### Exercise instructions
Could you transcribe all of the data exactly and skip any pictures?

### Input data
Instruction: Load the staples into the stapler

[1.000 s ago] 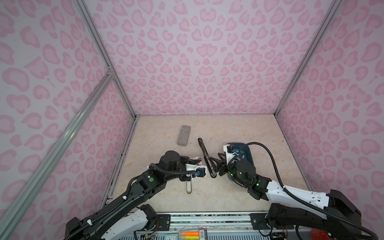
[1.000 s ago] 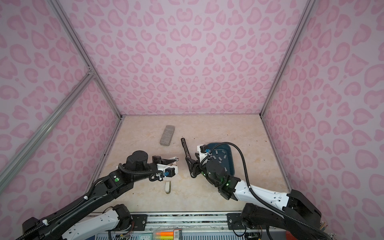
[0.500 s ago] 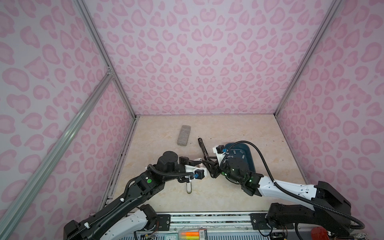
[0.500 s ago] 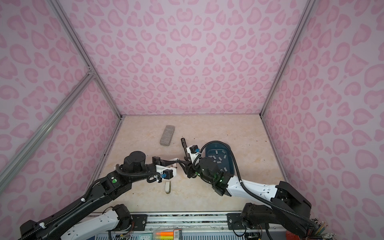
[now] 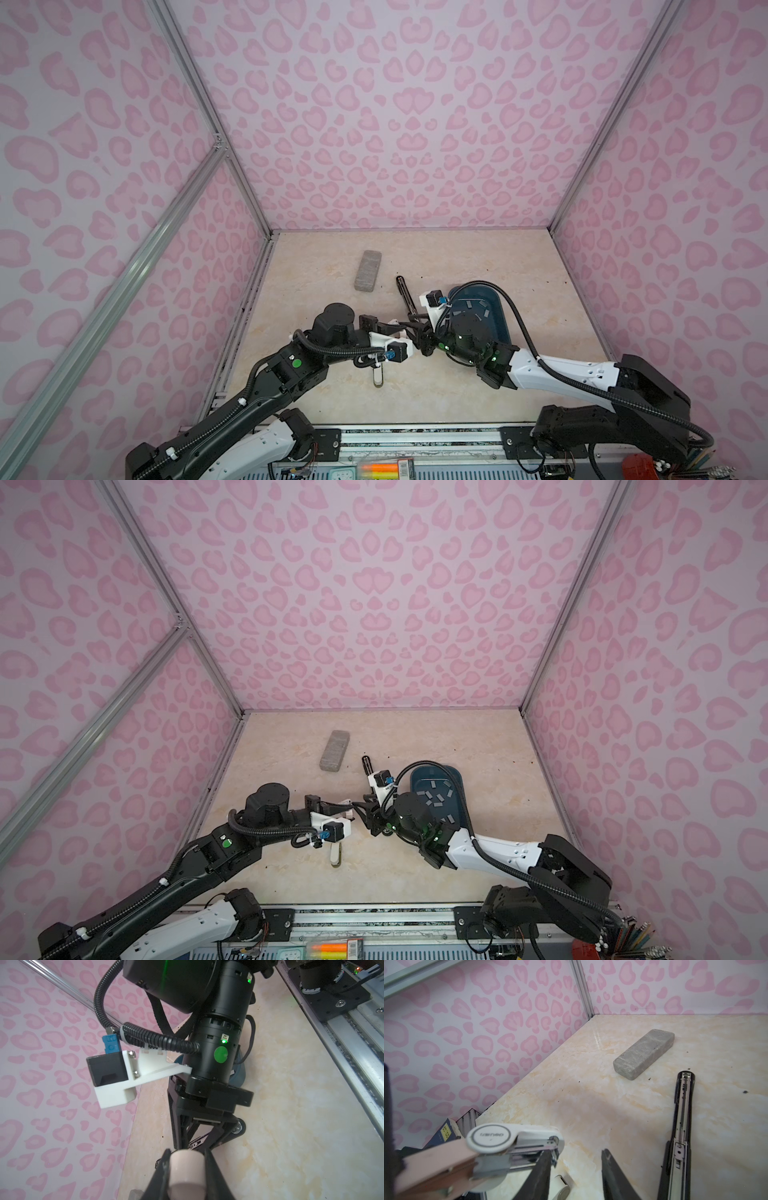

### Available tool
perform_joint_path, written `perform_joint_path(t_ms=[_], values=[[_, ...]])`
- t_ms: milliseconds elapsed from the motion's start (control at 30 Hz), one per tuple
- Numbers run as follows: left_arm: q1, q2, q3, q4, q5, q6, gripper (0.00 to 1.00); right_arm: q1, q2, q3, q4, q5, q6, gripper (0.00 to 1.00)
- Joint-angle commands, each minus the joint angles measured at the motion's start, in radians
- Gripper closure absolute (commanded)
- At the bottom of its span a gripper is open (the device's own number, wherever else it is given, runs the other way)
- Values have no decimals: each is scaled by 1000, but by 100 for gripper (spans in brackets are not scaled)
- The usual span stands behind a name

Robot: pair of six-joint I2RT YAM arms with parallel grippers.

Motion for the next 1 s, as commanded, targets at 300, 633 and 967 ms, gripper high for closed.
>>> perform_joint_path(t_ms=[300,633,967], values=[[117,62,56,87,39,-165,97,-101,-294,-159,155,5,-478,23],[118,111,102,25,218,-122,97,-155,-357,-241,85,-319,-585,14],[102,55,58,-16,408,-29,97,-103,-429,-269,53,-356,-624,12]])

### Expected output
Instruction: Load the staples into the stapler

[1.000 s ago] 
[1.000 s ago] 
[0.500 s ago] 
[0.500 s ago] 
[now] 

### Available tool
perform_joint_path, written `perform_joint_path(t_ms=[_], values=[[_, ...]])`
- t_ms: milliseconds elapsed from the motion's start (control at 30 Hz), one per tuple
- Numbers run as follows: left_arm: q1, q2, q3, q4, q5, q6, gripper (0.00 to 1.00); right_arm: q1, q2, q3, q4, q5, q6, gripper (0.00 to 1.00)
- Joint-angle commands, each minus the joint angles measured at the motion's start, in radians
- Gripper closure absolute (commanded)
- At the bottom of its span a gripper is open (the device's own number, wherever else it is given, runs the other way)
- Values have no decimals: each is scaled by 1000, but by 100 for gripper (spans in brackets are not scaled)
- The usual span stands behind a name

Robot: pair of six-joint I2RT YAM arms with parallel grippers.

Motion for the next 1 s, as commanded, targets at 300, 633 and 967 ms, gripper high for closed.
>>> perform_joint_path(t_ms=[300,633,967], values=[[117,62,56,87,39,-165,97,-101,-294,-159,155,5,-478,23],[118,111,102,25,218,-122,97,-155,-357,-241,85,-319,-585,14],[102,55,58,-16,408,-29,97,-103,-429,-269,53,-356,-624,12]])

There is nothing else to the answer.